*Work instructions:* Drop every picture, then print the rest of the listing exactly as given.

*Source material:*
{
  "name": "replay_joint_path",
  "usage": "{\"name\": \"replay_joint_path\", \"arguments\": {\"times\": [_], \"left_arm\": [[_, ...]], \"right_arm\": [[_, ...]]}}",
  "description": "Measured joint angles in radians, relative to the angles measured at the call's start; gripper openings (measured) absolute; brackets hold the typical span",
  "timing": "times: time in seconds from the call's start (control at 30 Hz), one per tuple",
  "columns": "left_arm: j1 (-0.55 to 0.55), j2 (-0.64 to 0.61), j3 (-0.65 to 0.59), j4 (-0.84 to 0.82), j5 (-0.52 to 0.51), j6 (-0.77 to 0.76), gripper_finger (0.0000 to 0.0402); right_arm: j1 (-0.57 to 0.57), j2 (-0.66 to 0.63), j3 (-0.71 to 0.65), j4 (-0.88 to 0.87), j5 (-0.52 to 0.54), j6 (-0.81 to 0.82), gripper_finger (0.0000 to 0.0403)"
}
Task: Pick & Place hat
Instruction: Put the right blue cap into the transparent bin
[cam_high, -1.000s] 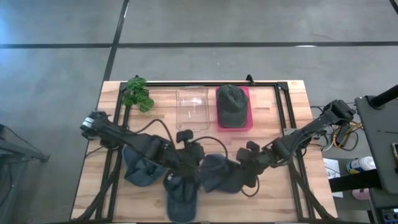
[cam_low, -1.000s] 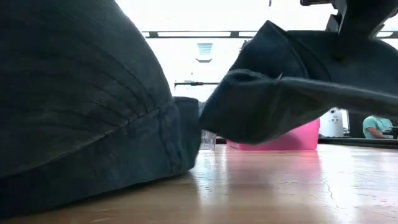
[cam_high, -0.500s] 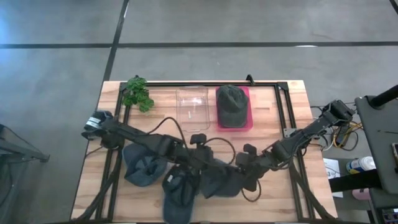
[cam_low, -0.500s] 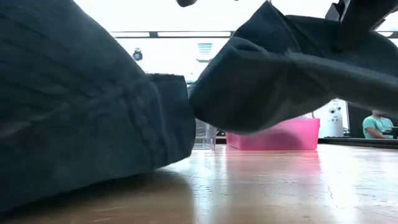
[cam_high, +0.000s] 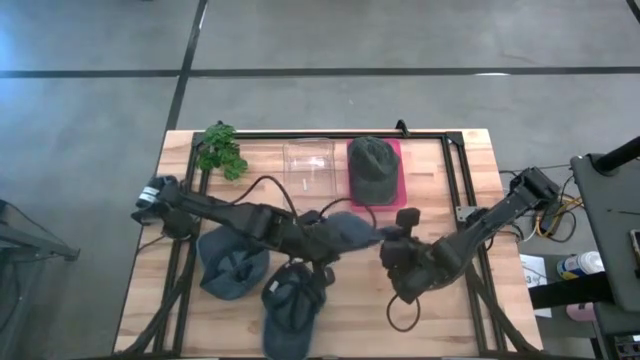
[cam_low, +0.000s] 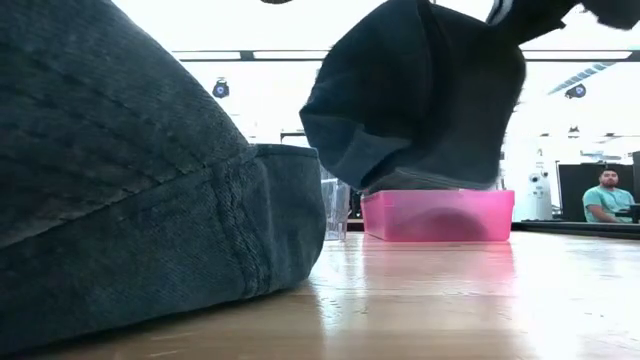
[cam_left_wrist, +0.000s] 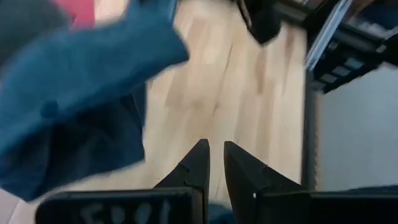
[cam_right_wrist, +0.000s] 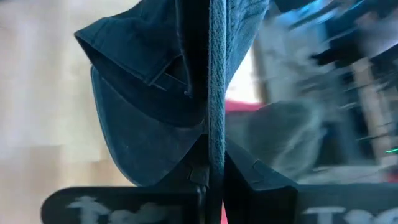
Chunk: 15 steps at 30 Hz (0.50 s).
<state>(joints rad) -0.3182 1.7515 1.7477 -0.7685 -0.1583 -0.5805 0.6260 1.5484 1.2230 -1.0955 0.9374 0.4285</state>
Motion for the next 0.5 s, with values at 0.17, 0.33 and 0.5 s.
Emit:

*Exercise response:*
{
  "name": "replay_joint_path",
  "usage": "{\"name\": \"replay_joint_path\", \"arguments\": {\"times\": [_], \"left_arm\": [[_, ...]], \"right_arm\": [[_, ...]]}}",
  "description": "Measured joint angles in radians, relative to the angles measured at the call's start; gripper openings (measured) absolute; brackets hold the typical span",
  "timing": "times: time in seconds from the call's start (control at 30 Hz), one per tuple",
  "columns": "left_arm: j1 (-0.55 to 0.55), j2 (-0.64 to 0.61), j3 (-0.65 to 0.59), j4 (-0.84 to 0.82), j5 (-0.52 to 0.51), j6 (-0.77 to 0.76), gripper_finger (0.0000 to 0.0402); right_arm: j1 (-0.57 to 0.57), j2 (-0.66 to 0.63), j3 (-0.71 to 0.65), j4 (-0.88 to 0.87), j5 (-0.52 to 0.54), j6 (-0.81 to 0.82), gripper_finger (0.0000 to 0.0403)"
}
Task: Pick & Place hat
Instruction: Put the right blue cap into the transparent bin
[cam_high, -1.000s] 
[cam_low, -1.000s] 
[cam_high, -0.500s] 
[cam_low, -0.500s] 
[cam_high, +0.000s] 
[cam_low, +0.000s] 
[cam_left_wrist, +0.000s] 
[cam_right_wrist, +0.000s] 
Chunk: 15 steps at 30 Hz (0.50 s).
<state>(joints rad) -0.3182 1.7515 1.7477 -0.7685 -0.1583 -0.5805 0.6260 1.5484 1.2230 -1.0955 0.9374 0.4285</state>
Motion for the next 0.5 s, with values at 0.17, 0.33 and 0.5 s.
Emit:

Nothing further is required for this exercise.